Entonces oí una risa que se destacaba, aguda y radiante, por encima del monótono murmullo del gentío. La habría reconocido en cualquier sitio: la risa de Denna. La conocía como la palma de mis manos.
Me di la vuelta, mientras se me pintaba una sonrisa en la cara. Siempre me pasaba lo mismo: solo la encontraba cuando había abandonado toda esperanza.
Escudriñé los rostros del remolino de gente y no me costó localizarla. Denna estaba de pie junto a la puerta de un pequeño café, con un largo vestido de terciopelo azul marino.

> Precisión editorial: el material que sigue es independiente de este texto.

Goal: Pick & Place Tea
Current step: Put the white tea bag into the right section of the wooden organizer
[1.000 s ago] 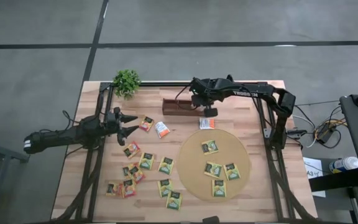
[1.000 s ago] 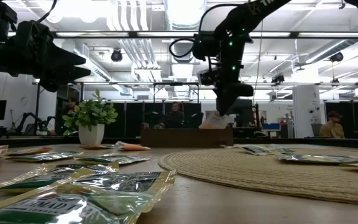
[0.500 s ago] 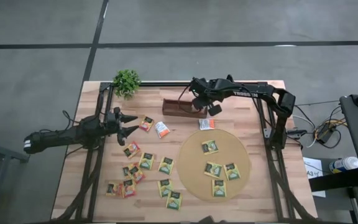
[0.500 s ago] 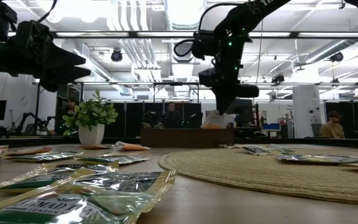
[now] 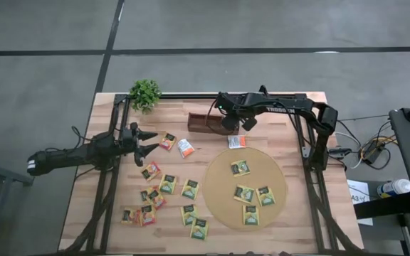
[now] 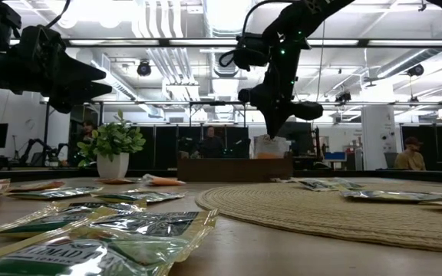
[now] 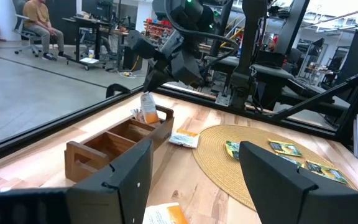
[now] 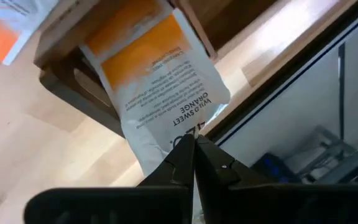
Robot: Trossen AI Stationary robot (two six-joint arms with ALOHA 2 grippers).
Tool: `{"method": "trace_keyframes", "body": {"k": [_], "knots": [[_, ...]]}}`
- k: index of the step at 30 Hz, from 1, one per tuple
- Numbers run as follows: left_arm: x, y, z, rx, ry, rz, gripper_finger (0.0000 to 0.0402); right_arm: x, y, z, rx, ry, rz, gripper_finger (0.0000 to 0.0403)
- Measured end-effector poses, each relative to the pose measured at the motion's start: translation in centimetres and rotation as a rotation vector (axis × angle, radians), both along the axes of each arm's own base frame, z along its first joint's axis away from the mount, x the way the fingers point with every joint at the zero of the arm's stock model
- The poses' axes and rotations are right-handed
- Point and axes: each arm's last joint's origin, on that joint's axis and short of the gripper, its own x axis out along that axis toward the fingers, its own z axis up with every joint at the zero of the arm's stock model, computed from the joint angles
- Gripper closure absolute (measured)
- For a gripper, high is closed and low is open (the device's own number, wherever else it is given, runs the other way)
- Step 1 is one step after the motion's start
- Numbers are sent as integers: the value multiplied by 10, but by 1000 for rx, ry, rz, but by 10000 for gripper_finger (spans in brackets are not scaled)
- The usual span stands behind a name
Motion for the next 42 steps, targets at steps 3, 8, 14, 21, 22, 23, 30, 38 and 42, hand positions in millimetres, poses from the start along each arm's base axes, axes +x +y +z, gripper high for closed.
{"method": "trace_keyframes", "body": {"k": [3, 8, 14, 21, 22, 23, 30, 38, 42], "knots": [[0, 0, 0, 0, 0, 0, 168, 1, 2, 1, -19, 14, 23, 395], [0, 0, 0, 0, 0, 0, 168, 3, 9, 2, -23, 24, 65, 395], [0, 0, 0, 0, 0, 0, 168, 9, 23, 1, 44, -2, 124, 395], [0, 0, 0, 0, 0, 0, 168, 9, 24, 1, 61, -40, 64, 395], [0, 0, 0, 0, 0, 0, 168, 9, 23, 1, 65, -53, 36, 395], [0, 0, 0, 0, 0, 0, 168, 8, 21, 1, 69, -65, 6, 395], [0, 0, 0, 0, 0, 0, 168, 4, 12, 0, 111, -122, -115, 394], [0, 0, 0, 0, 0, 0, 168, 3, 10, 0, 175, -181, -223, 359], [0, 0, 0, 0, 0, 1, 168, 2, 8, -1, 208, -213, -283, 313]]}}
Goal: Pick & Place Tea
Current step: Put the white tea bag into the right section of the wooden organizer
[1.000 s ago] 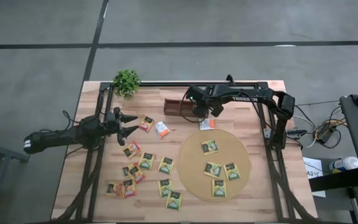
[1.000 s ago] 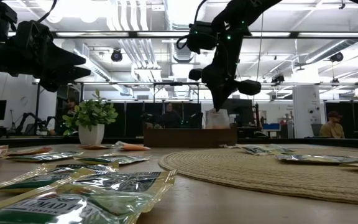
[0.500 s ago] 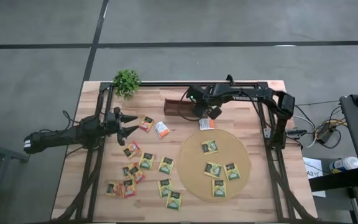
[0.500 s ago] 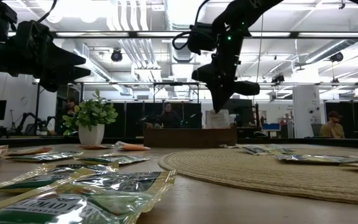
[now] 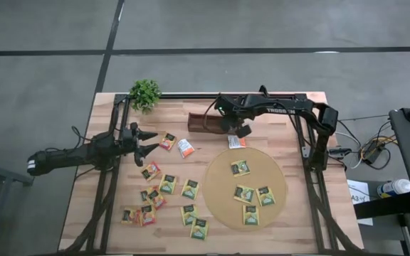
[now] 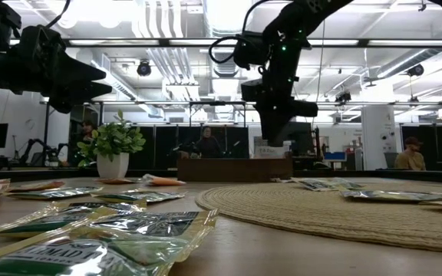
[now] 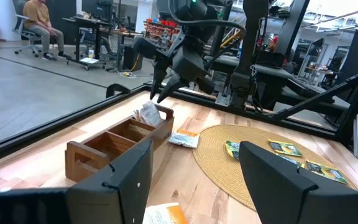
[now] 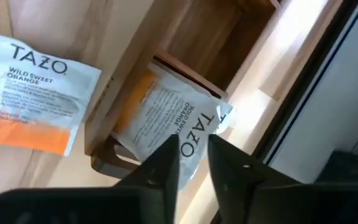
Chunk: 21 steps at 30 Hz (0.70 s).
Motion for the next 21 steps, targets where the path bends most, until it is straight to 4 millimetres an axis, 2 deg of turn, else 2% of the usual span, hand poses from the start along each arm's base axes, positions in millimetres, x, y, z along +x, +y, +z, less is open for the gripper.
{"method": "trace_keyframes", "body": {"k": [7, 14, 21], "knots": [[0, 0, 0, 0, 0, 0, 168, -3, -7, 0, 51, -61, -168, 235], [0, 0, 0, 0, 0, 0, 168, -5, -13, -1, 116, -121, -313, 182], [0, 0, 0, 0, 0, -1, 168, 2, -19, -23, 127, -90, -338, 151]]}}
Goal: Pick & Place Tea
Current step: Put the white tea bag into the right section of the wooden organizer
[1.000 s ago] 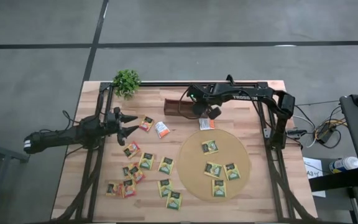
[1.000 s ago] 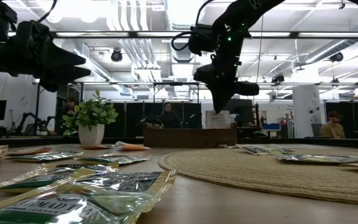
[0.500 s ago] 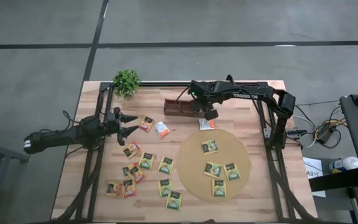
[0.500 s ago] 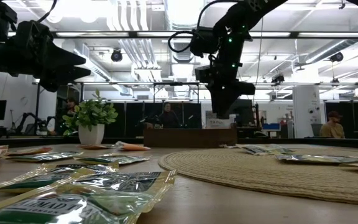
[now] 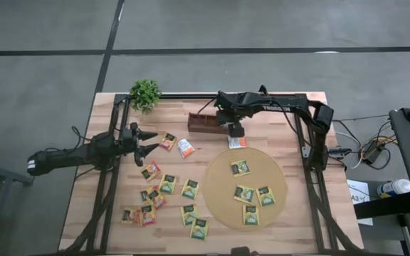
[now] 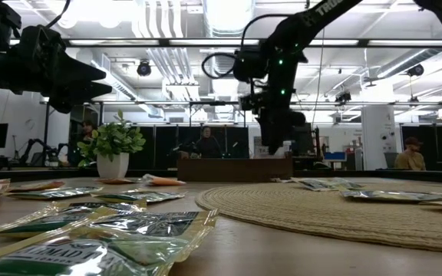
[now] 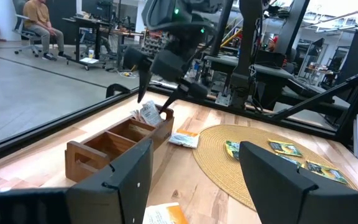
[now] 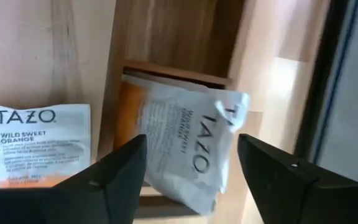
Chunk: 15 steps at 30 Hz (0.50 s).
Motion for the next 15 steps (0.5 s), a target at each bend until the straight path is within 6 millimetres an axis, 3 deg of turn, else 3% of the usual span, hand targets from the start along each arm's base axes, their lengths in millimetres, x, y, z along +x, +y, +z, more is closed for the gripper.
{"method": "trace_keyframes", "body": {"k": [9, 15], "knots": [[0, 0, 0, 0, 0, 0, 168, 3, -7, -22, -122, 113, -45, 136], [0, 0, 0, 0, 0, 0, 168, 6, -11, -23, -174, 97, -80, 148]]}}
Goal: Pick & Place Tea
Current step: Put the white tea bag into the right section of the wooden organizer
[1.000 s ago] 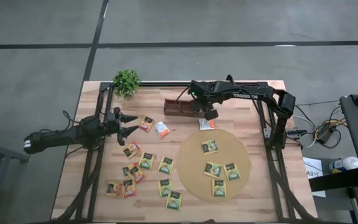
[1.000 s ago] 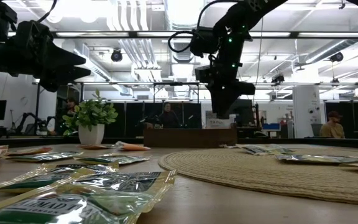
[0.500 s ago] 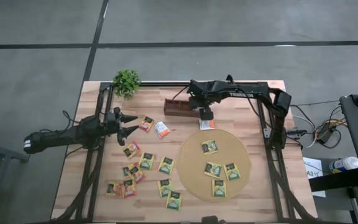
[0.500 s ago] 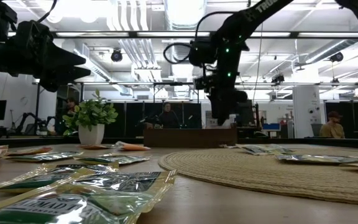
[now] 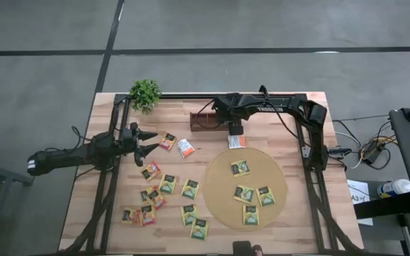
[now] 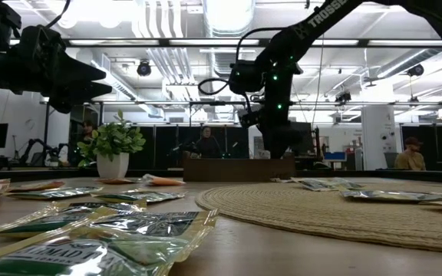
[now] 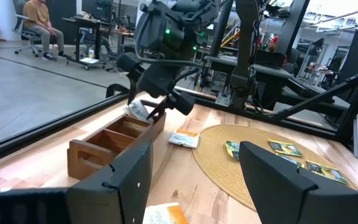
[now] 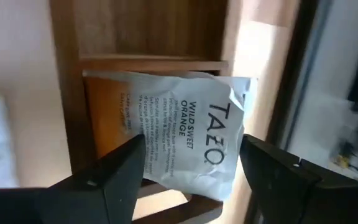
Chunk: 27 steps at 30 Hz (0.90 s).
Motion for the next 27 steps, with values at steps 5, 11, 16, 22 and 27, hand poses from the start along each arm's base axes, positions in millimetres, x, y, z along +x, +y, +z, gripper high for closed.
{"method": "trace_keyframes", "body": {"k": [5, 11, 16, 22, 27], "knots": [[0, 0, 0, 0, 0, 0, 168, 1, -4, 5, -80, -10, -22, 161], [0, 0, 0, 0, 0, 1, 168, 1, -4, 8, -68, -10, 1, 168], [0, 0, 0, 0, 0, 1, 168, -5, 0, 23, -46, -39, -4, 162], [0, 0, 0, 0, 0, 1, 168, -15, 6, 59, 30, -233, -81, 159], [0, 0, 0, 0, 0, 0, 168, -19, 13, 76, 231, -348, 55, 167]]}}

Di un paso hacia ella, y entonces me paré en seco. Denna hablaba con alguien que estaba de pie detrás de la puerta abierta de un carruaje. La única parte de su acompañante que alcancé a ver fue la coronilla. Llevaba un sombrero con una larga pluma blanca.
Al cabo de un momento, Ambrose cerró la puerta del carruaje. Dedicó a Denna una amplia y seductora sonrisa y dijo algo que la hizo reír. La luz de una lámpara sacaba destellos del brocado de oro de su chaqueta, y llevaba unos guantes teñidos del mismo morado real oscuro de sus botas. Contrariamente a lo que podría parecer, ese color no resultaba demasiado chillón en él.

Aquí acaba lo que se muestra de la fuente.